Fig. 9 SEM micrographs of the films grown with different immersion cycles at pH: 7.95 for (a) 40 cycles (b) 60 cycles (c) 80 cycles and (d) film thickness of Cu₂O thin films using different immersion cycles grown by m-SILAR.³⁷

Fig. 10(a)–(c) demonstrates the Cu₂O nanostructured films fabricated with different dipping cycles of the nanorods spread homogeneously on the substrate surface, showing a large number of grains with fine particle edges. As seen from morphological studies and Table 7, 50 cycles grown sample has a smaller crystallite size and higher dislocation density with good nanorod morphology.
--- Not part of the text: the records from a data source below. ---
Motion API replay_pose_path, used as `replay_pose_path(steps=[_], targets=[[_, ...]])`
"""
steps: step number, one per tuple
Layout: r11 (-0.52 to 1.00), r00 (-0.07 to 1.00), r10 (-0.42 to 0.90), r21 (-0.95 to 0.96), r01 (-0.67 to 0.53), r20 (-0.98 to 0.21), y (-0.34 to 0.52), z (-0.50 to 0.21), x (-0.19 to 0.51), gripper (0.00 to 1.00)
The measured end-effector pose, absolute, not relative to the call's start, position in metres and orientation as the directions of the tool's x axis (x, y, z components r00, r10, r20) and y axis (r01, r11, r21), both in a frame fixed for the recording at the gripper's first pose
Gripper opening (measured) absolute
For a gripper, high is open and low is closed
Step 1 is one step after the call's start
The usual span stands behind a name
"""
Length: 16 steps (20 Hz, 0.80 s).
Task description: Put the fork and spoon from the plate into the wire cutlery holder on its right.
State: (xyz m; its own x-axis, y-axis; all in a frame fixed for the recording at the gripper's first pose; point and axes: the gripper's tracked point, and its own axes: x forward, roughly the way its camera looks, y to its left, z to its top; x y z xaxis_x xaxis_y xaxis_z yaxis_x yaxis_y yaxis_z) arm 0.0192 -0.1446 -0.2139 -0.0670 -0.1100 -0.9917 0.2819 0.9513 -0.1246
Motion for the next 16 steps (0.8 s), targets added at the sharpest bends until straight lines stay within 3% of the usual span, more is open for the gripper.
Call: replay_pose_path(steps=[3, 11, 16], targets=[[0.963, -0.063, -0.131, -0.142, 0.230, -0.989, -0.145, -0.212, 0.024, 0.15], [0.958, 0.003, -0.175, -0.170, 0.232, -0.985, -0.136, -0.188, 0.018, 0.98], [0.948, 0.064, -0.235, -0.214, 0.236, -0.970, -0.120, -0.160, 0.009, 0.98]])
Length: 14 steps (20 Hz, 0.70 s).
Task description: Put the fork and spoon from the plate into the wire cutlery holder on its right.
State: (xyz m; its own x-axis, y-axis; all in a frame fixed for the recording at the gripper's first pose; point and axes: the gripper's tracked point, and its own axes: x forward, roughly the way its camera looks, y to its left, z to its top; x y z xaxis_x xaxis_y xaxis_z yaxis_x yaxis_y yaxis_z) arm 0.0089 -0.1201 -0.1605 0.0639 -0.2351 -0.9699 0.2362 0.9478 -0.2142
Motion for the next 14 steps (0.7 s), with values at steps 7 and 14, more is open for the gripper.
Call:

For light absorption, although it has an opportunity for a larger surface area to the photoelectrode, due to the presence of considerable grain boundaries, it creates recombination problems in the film. So, the electron trapping at the surface and in the intergrain boundaries lowered the efficiency value of the film grown through 50 cycles. The samples deposited by 75 and 100 cycles have comparatively better crystallite size and lower dislocation density, which leads to reduce grain boundaries.¹⁰⁶ Due to the drop in grain boundary resistance, the photogenerated charge carriers can significantly reduce the recombination losses. The cell was fabricated as ITO/ZnO NRs/Cu₂O/Al with varied efficiency mainly due to the number of cycles of the films shown in Fig. 11. Even though the attained efficiency of the ZnO/Cu₂O heterojunction was lower, the efficiency was high in the samples deposited at high cycles such as 100. Hence, the effect of the film thickness on cell performance was evidenced by the enhancement of efficiency due to the substantial development of crystallinity and absorbance of Cu₂O films.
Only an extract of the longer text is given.